"""
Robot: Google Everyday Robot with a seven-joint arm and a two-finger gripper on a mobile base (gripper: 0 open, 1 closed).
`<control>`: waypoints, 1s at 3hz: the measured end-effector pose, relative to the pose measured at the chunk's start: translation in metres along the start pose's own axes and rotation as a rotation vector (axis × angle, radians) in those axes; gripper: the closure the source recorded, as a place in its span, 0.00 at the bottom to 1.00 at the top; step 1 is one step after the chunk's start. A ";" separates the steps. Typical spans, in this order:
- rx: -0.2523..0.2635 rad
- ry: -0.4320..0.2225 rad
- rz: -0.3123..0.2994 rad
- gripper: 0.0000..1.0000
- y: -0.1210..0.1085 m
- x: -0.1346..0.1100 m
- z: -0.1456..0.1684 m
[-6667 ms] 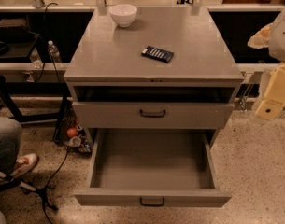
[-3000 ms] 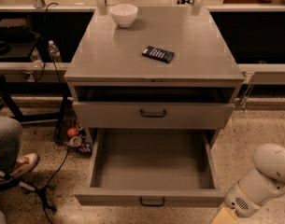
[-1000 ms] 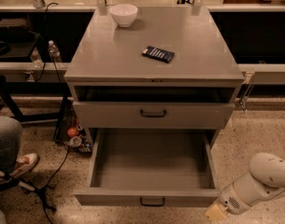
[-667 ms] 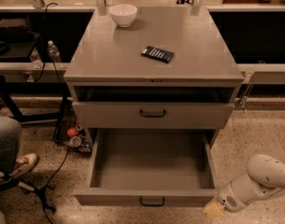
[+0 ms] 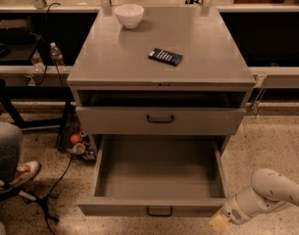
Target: Close middle drawer
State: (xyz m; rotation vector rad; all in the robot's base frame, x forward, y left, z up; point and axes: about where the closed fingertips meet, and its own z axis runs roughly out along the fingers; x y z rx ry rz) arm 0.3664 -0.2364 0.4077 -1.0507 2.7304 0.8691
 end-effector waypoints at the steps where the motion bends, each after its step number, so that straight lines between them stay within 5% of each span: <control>1: 0.015 -0.033 -0.011 1.00 -0.010 -0.012 0.010; 3: 0.060 -0.100 -0.031 1.00 -0.022 -0.036 0.012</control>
Offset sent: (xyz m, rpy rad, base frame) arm 0.0797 0.0225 -0.0094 0.0302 -0.2265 -0.0828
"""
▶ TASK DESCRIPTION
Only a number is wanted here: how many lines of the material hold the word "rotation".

▶ RESPONSE
2